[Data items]
──────────────────────────────

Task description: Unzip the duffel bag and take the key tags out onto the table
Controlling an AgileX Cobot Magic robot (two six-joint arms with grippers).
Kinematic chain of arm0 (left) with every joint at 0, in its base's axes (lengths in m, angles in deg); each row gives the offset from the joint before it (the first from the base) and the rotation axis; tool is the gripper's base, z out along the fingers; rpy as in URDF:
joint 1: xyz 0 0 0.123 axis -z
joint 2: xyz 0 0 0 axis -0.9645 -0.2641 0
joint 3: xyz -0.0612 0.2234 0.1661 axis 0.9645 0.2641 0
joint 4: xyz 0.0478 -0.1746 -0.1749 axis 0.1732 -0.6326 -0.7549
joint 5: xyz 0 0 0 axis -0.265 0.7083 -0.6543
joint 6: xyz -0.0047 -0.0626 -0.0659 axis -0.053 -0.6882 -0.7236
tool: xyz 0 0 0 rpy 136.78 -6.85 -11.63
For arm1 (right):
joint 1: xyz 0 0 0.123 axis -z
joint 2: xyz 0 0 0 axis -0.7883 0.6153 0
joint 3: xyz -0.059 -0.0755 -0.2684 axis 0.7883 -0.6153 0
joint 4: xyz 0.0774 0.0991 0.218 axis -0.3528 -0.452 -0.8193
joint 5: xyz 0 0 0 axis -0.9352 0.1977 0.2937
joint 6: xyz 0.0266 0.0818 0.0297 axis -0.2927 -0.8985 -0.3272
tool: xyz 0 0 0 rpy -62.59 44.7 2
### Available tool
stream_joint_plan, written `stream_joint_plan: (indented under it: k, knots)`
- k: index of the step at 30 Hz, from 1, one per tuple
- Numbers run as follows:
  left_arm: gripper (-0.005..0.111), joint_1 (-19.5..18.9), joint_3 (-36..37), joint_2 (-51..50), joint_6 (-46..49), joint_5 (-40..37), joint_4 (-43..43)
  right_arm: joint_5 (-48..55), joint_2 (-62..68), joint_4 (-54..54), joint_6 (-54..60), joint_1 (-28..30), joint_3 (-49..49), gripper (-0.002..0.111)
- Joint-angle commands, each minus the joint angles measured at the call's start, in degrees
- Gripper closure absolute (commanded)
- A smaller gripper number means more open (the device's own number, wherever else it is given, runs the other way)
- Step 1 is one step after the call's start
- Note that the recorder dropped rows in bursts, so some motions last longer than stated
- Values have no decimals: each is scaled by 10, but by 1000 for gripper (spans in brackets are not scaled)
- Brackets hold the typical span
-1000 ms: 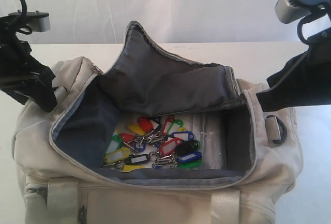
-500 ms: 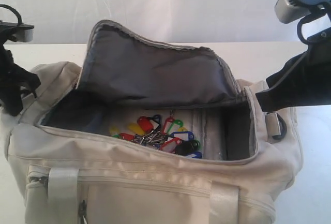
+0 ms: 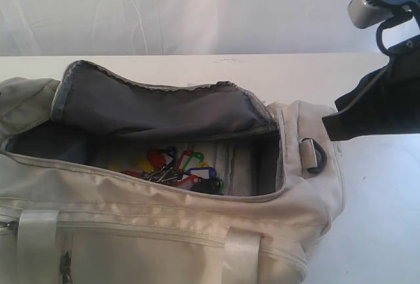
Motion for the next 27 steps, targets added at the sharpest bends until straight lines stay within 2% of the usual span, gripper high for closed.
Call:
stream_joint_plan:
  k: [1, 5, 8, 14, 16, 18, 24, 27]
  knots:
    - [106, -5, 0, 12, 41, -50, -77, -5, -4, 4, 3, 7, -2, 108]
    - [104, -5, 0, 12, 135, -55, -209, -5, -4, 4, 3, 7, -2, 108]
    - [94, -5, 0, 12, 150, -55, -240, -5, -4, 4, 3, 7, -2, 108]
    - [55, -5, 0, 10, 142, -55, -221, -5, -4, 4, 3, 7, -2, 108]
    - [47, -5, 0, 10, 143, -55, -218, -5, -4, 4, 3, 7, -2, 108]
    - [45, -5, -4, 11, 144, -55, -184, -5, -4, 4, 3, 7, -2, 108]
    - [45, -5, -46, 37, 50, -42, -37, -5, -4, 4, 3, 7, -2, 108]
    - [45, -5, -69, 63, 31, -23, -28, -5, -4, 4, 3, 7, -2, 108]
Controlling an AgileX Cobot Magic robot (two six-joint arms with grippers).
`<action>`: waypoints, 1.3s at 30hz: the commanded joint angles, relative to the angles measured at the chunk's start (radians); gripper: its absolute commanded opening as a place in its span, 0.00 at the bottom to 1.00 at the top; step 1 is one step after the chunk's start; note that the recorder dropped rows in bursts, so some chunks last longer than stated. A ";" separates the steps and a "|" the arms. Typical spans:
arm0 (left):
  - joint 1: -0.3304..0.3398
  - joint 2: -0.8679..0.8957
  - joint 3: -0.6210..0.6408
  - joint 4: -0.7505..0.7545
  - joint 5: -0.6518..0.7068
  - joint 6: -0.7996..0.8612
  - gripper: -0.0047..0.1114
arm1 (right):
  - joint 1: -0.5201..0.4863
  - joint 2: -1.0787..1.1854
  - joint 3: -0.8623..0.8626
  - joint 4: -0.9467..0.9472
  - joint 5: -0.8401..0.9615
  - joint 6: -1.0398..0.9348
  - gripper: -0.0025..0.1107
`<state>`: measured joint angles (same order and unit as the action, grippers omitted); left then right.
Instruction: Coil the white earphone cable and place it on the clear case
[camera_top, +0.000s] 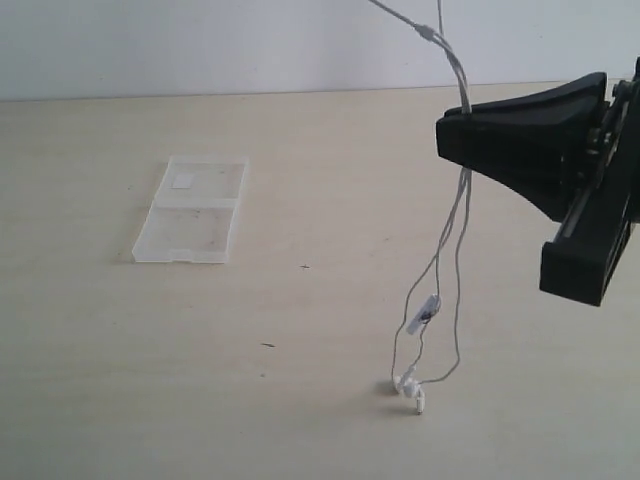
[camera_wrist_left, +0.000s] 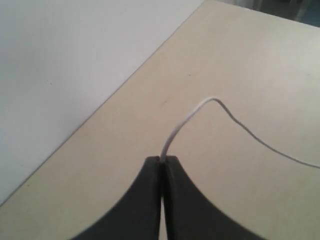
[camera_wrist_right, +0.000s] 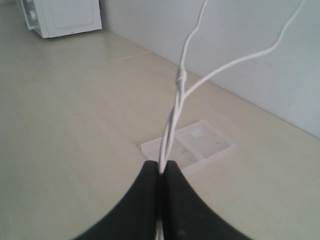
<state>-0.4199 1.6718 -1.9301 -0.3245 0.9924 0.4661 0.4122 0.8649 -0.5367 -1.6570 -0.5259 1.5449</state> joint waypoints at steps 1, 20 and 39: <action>0.002 0.032 0.000 -0.012 0.015 0.027 0.04 | 0.002 -0.004 -0.056 -0.087 -0.001 0.118 0.02; 0.147 0.026 0.462 -0.685 -0.200 0.632 0.04 | 0.002 0.007 -0.148 -0.087 0.039 0.183 0.02; 0.272 0.037 1.013 -1.405 -0.150 1.378 0.04 | 0.002 0.097 -0.245 -0.087 0.021 0.258 0.02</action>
<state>-0.1531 1.7094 -0.9721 -1.6406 0.8503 1.7574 0.4122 0.9526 -0.7580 -1.7474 -0.4920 1.7836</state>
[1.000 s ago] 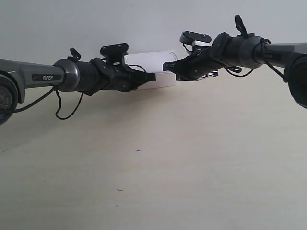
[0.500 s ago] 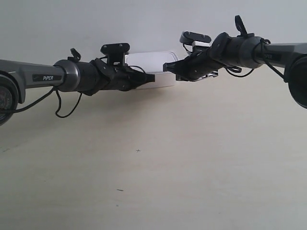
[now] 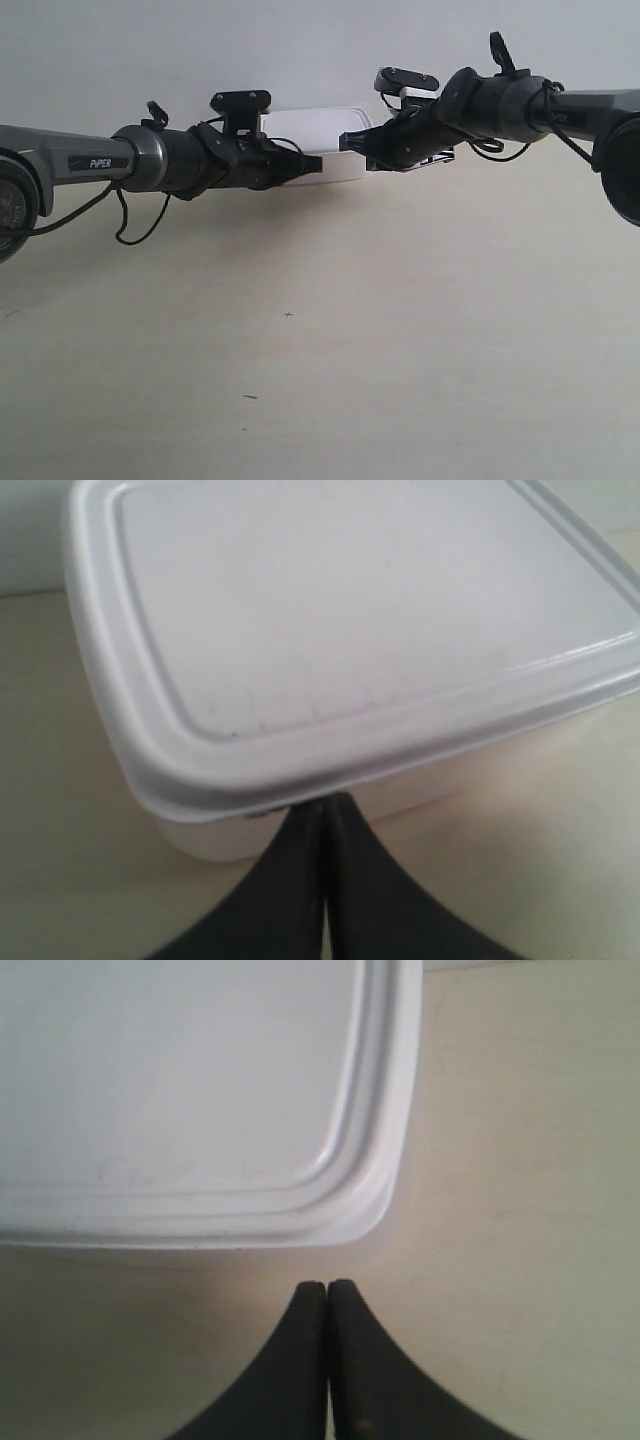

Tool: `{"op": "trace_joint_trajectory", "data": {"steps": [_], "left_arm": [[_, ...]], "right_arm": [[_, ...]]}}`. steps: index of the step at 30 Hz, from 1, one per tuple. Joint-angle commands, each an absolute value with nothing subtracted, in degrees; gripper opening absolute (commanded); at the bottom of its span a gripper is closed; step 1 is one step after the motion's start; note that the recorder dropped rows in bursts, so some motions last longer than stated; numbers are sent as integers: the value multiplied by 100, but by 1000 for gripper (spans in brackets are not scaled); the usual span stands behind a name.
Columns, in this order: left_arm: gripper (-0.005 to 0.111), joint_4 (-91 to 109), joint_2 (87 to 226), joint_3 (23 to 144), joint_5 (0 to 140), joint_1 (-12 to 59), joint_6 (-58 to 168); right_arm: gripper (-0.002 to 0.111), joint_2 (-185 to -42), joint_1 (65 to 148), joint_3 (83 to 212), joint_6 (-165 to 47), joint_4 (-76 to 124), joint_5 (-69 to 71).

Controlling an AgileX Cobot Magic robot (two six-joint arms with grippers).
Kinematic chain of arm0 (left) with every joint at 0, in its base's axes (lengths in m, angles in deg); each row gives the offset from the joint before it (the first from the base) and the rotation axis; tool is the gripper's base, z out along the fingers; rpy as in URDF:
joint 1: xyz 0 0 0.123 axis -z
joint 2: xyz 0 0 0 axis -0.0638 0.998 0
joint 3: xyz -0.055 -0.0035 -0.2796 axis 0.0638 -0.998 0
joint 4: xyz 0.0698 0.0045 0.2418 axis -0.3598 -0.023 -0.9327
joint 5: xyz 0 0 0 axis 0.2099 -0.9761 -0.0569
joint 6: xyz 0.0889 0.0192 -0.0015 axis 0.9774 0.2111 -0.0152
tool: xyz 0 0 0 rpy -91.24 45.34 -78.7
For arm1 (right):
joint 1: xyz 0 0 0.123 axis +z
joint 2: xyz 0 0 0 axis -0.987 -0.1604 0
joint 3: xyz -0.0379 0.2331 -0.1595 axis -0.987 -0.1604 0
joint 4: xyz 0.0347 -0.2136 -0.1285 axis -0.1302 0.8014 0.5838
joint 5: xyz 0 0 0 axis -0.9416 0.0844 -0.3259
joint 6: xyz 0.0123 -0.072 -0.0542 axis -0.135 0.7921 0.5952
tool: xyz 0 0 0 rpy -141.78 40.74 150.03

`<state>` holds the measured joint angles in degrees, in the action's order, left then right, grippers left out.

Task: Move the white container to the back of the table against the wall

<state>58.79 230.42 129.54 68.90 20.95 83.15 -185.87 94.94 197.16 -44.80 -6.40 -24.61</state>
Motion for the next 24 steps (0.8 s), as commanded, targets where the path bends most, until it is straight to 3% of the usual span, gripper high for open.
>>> {"op": "trace_joint_trajectory", "data": {"steps": [1, 24], "left_arm": [[0, 5850, 23016, 12999, 7053, 2043, 8531], [0, 5679, 22863, 12872, 6123, 2027, 8540]], "right_arm": [[0, -18510, 9465, 19773, -4451, -586, -2448], [0, -18510, 9465, 19773, -4466, -586, -2727]]}}
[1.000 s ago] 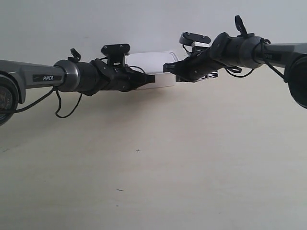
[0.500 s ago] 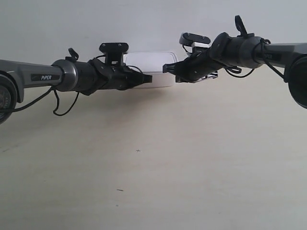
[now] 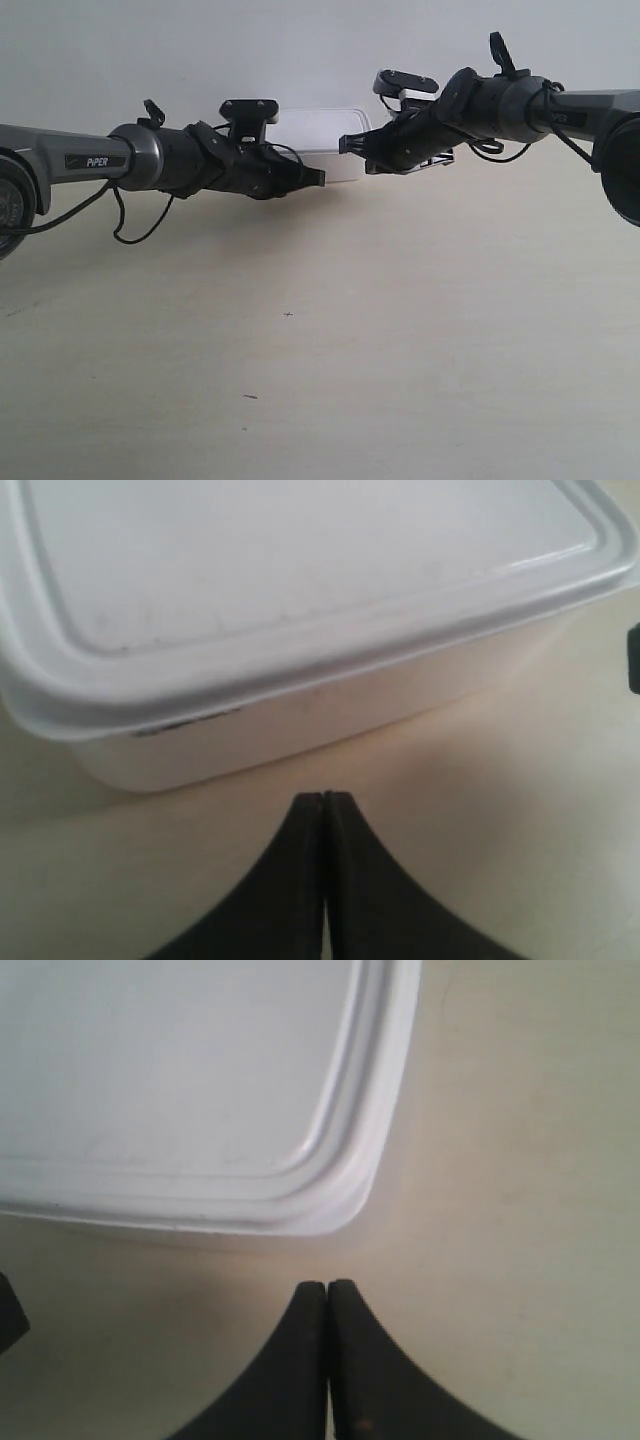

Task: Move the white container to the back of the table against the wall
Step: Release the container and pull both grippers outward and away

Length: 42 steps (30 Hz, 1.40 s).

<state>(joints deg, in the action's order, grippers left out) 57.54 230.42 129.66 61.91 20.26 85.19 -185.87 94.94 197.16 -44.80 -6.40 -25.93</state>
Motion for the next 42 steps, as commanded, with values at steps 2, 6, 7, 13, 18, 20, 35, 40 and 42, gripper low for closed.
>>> {"op": "trace_joint_trajectory", "data": {"steps": [2, 6, 7, 13, 18, 20, 35, 40, 42], "left_arm": [[0, 5649, 22663, 12660, 6245, 2027, 8540], [0, 5303, 22170, 12007, 6315, 2013, 8540], [0, 5259, 22053, 11829, 6392, 2013, 8540], [0, 5310, 21072, 10338, 7404, 2013, 8498], [0, 5313, 20268, 9215, 8075, 2013, 8237], [0, 5313, 19963, 8821, 8377, 2024, 8095], [0, 5291, 17347, 6811, 8609, 2024, 7873], [0, 5291, 16236, 6181, 8568, 2024, 7873], [0, 5291, 15716, 5953, 8418, 2024, 7873]], "right_arm": [[0, -18510, 9465, 19773, -4466, -586, -2822], [0, -18510, 9465, 19773, -4466, -586, -2918], [0, -18510, 9465, 19773, -4466, -586, -2933], [0, -18377, 9479, 19773, -4416, -353, -3600], [0, -17932, 9479, 19773, -4388, -292, -3993], [0, -17691, 9479, 19760, -4288, -292, -4187], [0, -14709, 9479, 15703, -3288, -1396, -2610], [0, -13149, 9479, 14307, -2478, -2196, -2128], [0, -12560, 9479, 13941, -2477, -2196, -2152]]}}
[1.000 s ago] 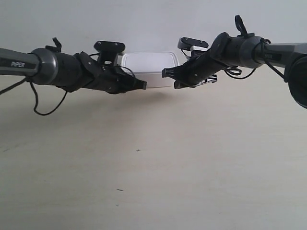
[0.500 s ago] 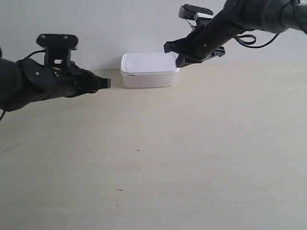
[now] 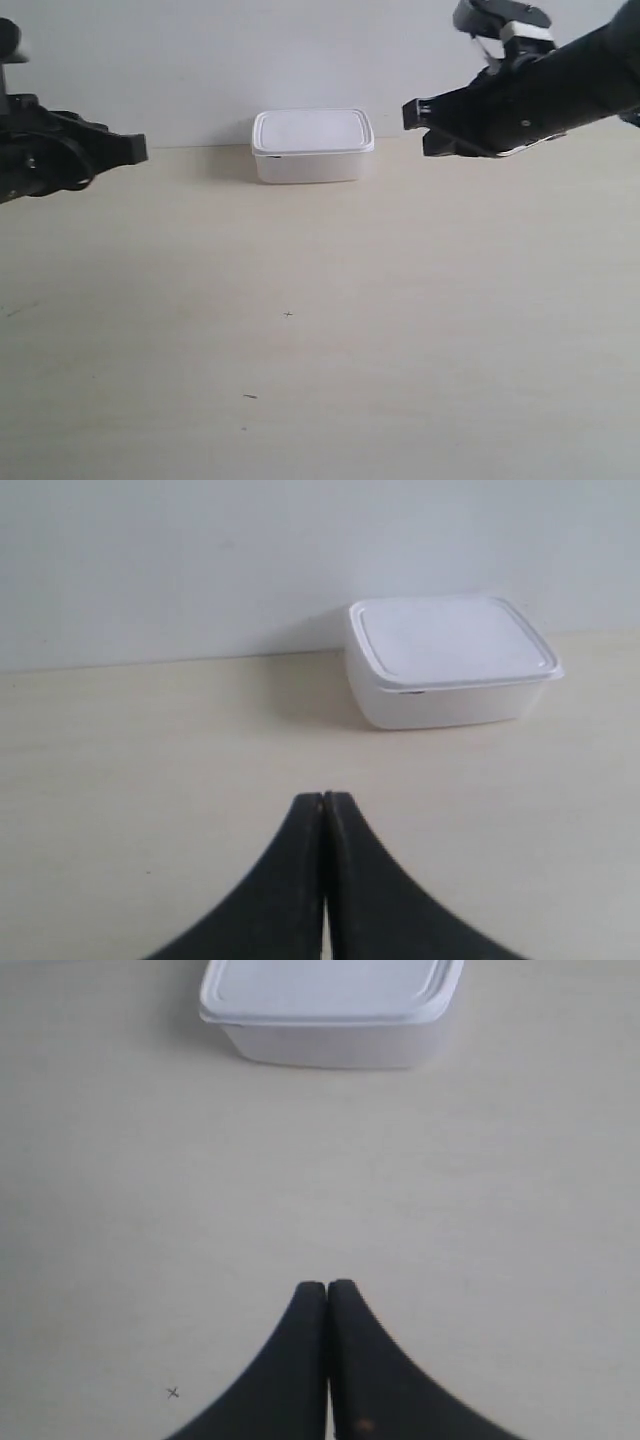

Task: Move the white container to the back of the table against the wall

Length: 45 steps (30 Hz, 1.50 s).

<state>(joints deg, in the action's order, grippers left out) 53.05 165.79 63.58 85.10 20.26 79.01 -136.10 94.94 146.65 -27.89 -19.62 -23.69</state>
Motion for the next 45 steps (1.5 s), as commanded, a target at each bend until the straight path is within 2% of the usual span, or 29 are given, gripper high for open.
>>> {"op": "trace_joint_trajectory", "data": {"steps": [1, 13, 21, 26, 31, 45], "left_arm": [[0, 5291, 15463, 5851, 8283, 2024, 7873], [0, 5305, 12338, 4680, 7035, 2024, 8061], [0, 5115, 10454, 4096, 6446, 2024, 8505], [0, 5115, 9901, 3964, 6507, 2024, 8801], [0, 5115, 9940, 3939, 6854, 2024, 8817], [0, 5115, 9920, 3939, 6793, 2024, 8805]], "right_arm": [[0, -12236, 9479, 13766, -2477, -2185, -2179], [0, -8423, 9479, 11972, -2691, -1598, -2505], [0, -6621, 9479, 11176, -3611, -776, -2700], [0, -6306, 9479, 10936, -3734, -569, -2744], [0, -6385, 9479, 10723, -3709, -569, -1865], [0, -6387, 9479, 10723, -3709, -569, -2151]]}}
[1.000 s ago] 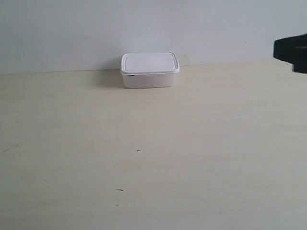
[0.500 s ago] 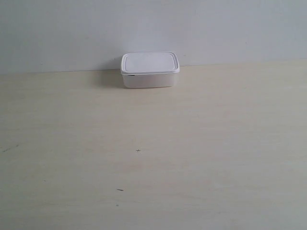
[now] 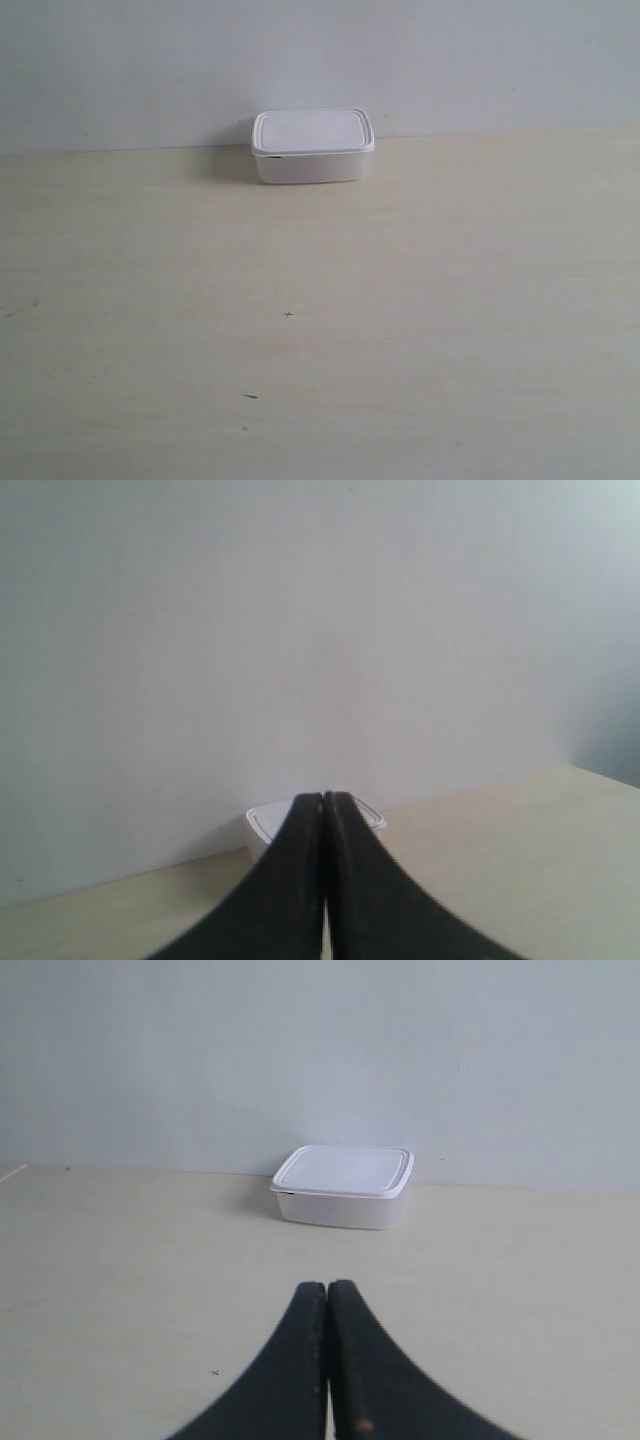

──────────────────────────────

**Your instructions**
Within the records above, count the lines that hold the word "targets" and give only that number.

**Written response**
2